Fue una de las pocas cátedras inspiradoras en medio de aquel
viejo y desgastado estilo de educación superior: expresión oral y escrita, y
él, uno de los pocos docentes inspiradores en medio de aquel viejo y desgastado
estilo de profesor universitario: Felipe Aguilar.
Felipe nos hablaba, con solvencia y profundidad, sobre las
razones por las que el español –el castellano– había cambiado tras llegar a
América: los giros locales, lo inexistente en el Viejo Mundo, el seseo, la
aspiración, y un largo etcétera. Y por qué seguía cambiando, incrementando el
vocabulario de ese “español americano”: lo políticamente correcto, el
eufemismo.
Entonces, al ciego empezamos a decirle no vidente,
discapacitado visual, persona con capacidades diferentes. Todo, menos ciego. A
la puta, trabajadora sexual, ramera, prostituta… incrementamos de esta manera
el lenguaje de lo políticamente correcto, según los recatos de una sociedad
cada vez más mojigata.
Entonces, los regodeos de los políticamente correctos ponían
un aire aristocrático a esas reuniones políticamente correctas. Y las palabras,
con sus verdaderas esencias, quedaban para la descalificación de quienes no
eran tan políticamente correctos/tas como ellos/as: ¡puta!
Pasar de esta mojigatería verbal a la miopía moralista es un
problema políticamente incorrecto y humanamente peligroso: ocurrió en una
charla “académica” en una universidad quiteña, en la que se hablaba de la
desaparición de una chica en manos de jovenzuelos que la ultrajaron y
asesinaron. Una de las hipótesis para el nuevo abordaje periodístico del tema
fue “la corresponsabilidad de aquella chica que salió a bailar, bebió y luegose fue con aquellos”. O sea, en jerga políticamente incorrecta: ¡bien hecho,
por puta!
El tema en cuestión, el de coyuntura, es la campaña
propuesta por una concejala quiteña contra la violencia de género, y que
utiliza una escandalosa palabra que empieza con pu y termina en ta. La
discusión de la campaña migró de la promoción de los derechos hacia los límites
de lo moral, de lo políticamente correcto.

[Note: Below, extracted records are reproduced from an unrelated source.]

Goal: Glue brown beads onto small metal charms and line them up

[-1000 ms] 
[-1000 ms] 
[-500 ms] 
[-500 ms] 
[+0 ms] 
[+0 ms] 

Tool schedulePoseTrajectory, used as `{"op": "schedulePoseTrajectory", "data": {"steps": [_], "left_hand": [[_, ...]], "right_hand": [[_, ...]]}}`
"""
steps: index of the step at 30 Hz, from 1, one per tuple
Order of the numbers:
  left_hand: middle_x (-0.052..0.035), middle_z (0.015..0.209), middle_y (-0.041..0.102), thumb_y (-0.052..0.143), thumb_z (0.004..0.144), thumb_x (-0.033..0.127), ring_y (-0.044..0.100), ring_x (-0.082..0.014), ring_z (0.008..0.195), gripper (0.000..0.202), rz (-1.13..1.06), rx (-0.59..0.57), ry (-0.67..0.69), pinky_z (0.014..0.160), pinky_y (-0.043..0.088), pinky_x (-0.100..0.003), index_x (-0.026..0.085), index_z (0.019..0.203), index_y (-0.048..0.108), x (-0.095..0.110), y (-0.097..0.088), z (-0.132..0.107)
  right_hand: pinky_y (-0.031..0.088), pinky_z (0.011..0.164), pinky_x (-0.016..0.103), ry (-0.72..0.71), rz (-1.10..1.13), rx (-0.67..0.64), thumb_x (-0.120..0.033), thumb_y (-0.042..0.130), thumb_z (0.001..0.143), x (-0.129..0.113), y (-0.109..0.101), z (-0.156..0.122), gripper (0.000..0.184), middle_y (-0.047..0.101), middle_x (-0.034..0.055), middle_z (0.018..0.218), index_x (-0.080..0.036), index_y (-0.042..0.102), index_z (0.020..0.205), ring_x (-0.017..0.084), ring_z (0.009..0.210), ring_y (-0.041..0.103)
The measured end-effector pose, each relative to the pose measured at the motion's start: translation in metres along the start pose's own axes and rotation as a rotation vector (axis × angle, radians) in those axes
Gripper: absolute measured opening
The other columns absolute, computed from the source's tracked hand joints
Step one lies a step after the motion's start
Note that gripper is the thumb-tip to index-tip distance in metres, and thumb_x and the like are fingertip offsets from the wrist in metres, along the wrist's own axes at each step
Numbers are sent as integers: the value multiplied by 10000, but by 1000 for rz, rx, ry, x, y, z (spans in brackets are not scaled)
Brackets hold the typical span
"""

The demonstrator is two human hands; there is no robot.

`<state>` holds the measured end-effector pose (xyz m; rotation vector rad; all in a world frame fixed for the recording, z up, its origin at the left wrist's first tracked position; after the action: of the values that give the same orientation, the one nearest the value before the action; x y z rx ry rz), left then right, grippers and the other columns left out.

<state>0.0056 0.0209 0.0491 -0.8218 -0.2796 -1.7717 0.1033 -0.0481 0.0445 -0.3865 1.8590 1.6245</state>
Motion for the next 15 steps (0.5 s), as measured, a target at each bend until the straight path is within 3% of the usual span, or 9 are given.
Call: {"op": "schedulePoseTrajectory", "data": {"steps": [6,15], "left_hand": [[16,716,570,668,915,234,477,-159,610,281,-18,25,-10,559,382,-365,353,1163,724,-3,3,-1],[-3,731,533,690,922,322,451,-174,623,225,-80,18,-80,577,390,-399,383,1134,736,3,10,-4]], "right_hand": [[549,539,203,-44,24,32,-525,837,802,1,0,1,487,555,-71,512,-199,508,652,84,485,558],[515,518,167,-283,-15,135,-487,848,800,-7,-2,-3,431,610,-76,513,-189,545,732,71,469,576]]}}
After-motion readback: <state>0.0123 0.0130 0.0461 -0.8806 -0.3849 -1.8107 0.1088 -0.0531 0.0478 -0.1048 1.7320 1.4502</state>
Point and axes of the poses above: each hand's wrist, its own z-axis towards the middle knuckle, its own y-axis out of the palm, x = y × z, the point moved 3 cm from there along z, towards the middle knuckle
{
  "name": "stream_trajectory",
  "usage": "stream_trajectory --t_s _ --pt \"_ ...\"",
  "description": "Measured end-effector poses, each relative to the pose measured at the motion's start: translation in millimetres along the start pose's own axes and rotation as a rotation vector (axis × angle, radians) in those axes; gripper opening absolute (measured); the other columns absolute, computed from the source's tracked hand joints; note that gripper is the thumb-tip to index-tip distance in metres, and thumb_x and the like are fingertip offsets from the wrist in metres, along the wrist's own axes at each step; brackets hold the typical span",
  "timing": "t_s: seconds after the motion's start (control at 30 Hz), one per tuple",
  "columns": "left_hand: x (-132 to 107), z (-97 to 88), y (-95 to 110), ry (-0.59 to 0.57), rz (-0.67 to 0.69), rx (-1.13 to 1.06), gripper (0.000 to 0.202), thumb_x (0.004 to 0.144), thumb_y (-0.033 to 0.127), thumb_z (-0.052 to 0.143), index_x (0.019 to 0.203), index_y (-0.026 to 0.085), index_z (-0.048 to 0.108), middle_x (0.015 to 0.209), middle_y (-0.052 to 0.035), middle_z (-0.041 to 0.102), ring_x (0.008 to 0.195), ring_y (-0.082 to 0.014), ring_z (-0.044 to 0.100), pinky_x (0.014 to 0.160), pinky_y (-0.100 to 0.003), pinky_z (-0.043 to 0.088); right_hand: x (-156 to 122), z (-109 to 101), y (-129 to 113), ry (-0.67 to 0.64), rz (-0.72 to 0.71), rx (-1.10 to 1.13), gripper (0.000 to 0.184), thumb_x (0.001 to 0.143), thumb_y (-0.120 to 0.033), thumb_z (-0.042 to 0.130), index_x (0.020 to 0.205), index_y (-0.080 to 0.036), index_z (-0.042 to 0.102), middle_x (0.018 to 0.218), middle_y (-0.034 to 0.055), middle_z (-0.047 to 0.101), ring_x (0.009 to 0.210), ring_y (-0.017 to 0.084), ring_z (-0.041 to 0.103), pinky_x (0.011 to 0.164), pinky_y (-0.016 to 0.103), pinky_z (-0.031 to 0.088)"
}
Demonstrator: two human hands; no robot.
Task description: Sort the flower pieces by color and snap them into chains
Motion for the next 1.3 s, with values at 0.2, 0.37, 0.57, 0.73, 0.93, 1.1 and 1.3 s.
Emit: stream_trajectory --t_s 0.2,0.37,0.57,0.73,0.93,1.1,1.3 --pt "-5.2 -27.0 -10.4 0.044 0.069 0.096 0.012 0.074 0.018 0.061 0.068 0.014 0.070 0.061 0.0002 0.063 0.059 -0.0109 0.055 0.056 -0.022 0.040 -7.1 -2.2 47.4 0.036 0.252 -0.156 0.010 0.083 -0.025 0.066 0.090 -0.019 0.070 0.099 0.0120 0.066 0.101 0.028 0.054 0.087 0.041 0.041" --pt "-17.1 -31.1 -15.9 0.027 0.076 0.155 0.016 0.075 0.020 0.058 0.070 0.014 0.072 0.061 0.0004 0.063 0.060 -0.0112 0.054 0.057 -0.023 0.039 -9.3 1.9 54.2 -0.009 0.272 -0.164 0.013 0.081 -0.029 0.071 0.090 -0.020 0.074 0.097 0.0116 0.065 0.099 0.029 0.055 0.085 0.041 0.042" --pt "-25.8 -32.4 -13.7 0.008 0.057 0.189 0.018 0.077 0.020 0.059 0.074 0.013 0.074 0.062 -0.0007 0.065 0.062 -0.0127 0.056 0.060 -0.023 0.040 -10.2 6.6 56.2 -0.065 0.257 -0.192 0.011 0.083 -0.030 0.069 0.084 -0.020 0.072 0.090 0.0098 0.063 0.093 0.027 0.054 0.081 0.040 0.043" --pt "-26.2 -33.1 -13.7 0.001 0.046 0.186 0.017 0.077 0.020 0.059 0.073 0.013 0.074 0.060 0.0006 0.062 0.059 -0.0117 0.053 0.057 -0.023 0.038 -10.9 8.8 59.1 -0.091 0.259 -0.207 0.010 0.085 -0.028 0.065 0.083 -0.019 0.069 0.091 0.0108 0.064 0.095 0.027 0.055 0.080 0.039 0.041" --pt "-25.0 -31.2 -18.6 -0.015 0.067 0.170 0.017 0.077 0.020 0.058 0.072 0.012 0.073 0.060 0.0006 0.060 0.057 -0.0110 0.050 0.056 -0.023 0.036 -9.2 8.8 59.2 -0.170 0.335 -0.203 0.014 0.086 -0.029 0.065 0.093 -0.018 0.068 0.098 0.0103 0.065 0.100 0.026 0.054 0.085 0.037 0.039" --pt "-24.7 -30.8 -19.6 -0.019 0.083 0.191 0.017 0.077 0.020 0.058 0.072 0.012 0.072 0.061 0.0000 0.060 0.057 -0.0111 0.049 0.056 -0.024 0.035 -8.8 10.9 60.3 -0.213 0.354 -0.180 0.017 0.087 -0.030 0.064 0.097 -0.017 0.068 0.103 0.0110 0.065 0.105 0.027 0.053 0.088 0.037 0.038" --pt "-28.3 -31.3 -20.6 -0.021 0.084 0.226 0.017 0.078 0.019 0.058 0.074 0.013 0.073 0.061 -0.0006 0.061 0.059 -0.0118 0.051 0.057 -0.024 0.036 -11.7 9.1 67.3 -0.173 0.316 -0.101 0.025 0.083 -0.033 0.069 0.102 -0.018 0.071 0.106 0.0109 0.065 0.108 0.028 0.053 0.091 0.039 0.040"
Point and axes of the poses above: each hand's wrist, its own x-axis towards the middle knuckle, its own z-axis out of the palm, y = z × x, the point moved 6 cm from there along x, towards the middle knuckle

El argumento de una detractora de la campaña decía que luego
vendría eso que en otros países llaman “La marcha de las putas”; y de yapa, las
campañas por la despenalización del aborto. Había que cortar por lo sano, y con
la ayuda de las decisiones políticamente correctas del alcalde, las cuatro
vallas que atentaban contra el recato social fueron retiradas.
El Consejo de Regulación y Desarrollo de la Información y
Comunicación (Cordicom), a través de la vocal Paulina Mogrovejo, aportó también
al debate provocado por las cuatro vallas de la ignominia y sus respectivas
cruces rosadas: “Quizá este tipo de campañas tuvo una amplia legitimidad en
otras ciudades del mundo, pero si no hay pertinencia cultural generamos una
reacción contraproducente que solo polariza a la opinión pública”, dijo en una
entrevista con El Telégrafo.
Y mientras pulimos el lenguaje recatado y las buenas
costumbres, en este país siete de cada diez mujeres seguirán recibiendo, en la
intimidad de lo no público, insultos, golpes y hasta sentencias de muerte.
Que el país ha avanzado en derechos, dicen por allí. Pero
con el colofón de este capítulo –la descalificación de la campaña– es evidente
que en la capital no han avanzado en derechos, sino en derechas.